The 2>/dev/null; exit 0 ensures the hook always exits cleanly even if Prettier fails (e.g., on a non-supported file type). This prevents a formatting error from blocking Claude's work.

Create a safety hook that blocks rm -rf

Create a PreToolUse hook that prevents Claude from running any rm -rf command. The hook should output a clear message explaining why it was blocked.

Use a PreToolUse hook with a matcher like Bash(rm -rf*). Exit code 1 denies the action.

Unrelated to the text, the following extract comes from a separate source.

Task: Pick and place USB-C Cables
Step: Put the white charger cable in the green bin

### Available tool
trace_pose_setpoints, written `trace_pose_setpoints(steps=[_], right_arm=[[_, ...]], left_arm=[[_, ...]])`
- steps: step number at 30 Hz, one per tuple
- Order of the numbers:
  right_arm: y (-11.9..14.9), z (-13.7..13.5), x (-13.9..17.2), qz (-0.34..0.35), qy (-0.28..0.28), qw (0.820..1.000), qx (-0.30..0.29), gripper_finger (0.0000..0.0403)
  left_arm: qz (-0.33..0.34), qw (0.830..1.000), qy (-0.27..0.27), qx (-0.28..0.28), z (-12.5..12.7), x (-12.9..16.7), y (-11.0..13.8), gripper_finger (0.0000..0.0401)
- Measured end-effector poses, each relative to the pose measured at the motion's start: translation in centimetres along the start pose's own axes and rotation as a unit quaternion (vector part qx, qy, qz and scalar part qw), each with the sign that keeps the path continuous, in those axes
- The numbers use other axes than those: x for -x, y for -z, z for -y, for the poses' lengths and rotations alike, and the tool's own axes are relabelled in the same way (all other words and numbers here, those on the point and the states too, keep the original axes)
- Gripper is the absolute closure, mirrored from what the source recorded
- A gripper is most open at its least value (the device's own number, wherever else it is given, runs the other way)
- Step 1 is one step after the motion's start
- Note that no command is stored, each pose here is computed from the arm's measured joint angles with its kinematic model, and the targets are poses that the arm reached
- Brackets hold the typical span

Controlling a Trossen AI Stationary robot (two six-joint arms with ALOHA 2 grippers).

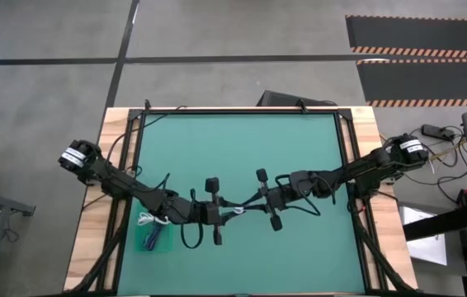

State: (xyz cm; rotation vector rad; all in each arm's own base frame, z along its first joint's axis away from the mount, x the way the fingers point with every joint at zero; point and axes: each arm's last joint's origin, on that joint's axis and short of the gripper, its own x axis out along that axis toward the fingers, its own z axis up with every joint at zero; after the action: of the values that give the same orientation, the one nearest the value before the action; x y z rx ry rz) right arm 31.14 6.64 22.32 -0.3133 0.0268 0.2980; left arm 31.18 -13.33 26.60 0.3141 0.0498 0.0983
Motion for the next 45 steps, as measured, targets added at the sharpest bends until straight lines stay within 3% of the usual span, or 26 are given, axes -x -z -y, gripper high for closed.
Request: trace_pose_setpoints(steps=[14, 21, 26, 30, 35, 39, 45], right_arm=[[0.0, 0.1, 0.0, 0.001, 0.004, 1.0, -0.012, 0.0269], [-0.6, 0.2, 0.6, -0.011, 0.003, 1.0, -0.013, 0.0238], [-1.7, 0.5, 1.8, -0.027, 0.005, 1.0, -0.014, 0.0235], [-2.4, 0.8, 3.0, -0.051, 0.03, 0.998, -0.013, 0.0241], [-3.0, 1.0, 4.1, -0.072, 0.04, 0.997, -0.007, 0.0249], [-3.4, 1.1, 4.7, -0.077, 0.038, 0.996, 0.0, 0.0254], [-3.4, 1.1, 5.0, -0.087, 0.034, 0.996, 0.008, 0.0257]], left_arm=[[-0.002, 1.0, 0.001, -0.001, 0.0, 0.0, 0.0, 0.0369], [-0.02, 1.0, 0.003, 0.015, -0.2, 0.3, 0.1, 0.0369], [-0.094, 0.995, 0.003, 0.04, -0.6, 0.7, 0.0, 0.0368], [-0.176, 0.981, 0.001, 0.084, -1.1, 1.5, -0.1, 0.0368], [-0.314, 0.937, -0.02, 0.151, -2.0, 3.0, -0.1, 0.0368], [-0.417, 0.883, -0.034, 0.213, -2.8, 4.5, -0.4, 0.0368], [-0.539, 0.789, -0.06, 0.29, -3.7, 6.6, -0.9, 0.0368]])
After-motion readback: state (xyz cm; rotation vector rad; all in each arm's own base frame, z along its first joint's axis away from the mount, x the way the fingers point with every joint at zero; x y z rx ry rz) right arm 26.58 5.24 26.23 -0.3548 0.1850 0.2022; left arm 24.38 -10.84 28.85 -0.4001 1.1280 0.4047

The message you echo to stdout will be shown to Claude, so make it informative - tell it what to do instead.

{
  "hooks": {
    "PreToolUse": [
      {
        "matcher": "Bash(rm -rf *)",
        "hooks": [
          {
            "type": "command",
            "command": "echo 'BLOCKED: rm -rf is prohibited. Remove files individually or use git clean for tracked files.' && exit 1"
          }
        ]
      }
    ]
  }
}

When Claude tries to run rm -rf anything, the hook fires first, prints the message, and exits with code 1. Claude sees the denial message and will find an alternative approach.

Show a live demo of the PostToolUse Prettier hook. Edit a file with intentionally bad formatting, then show how Prettier auto-fixes it immediately after Claude's edit. The instant feedback loop is compelling.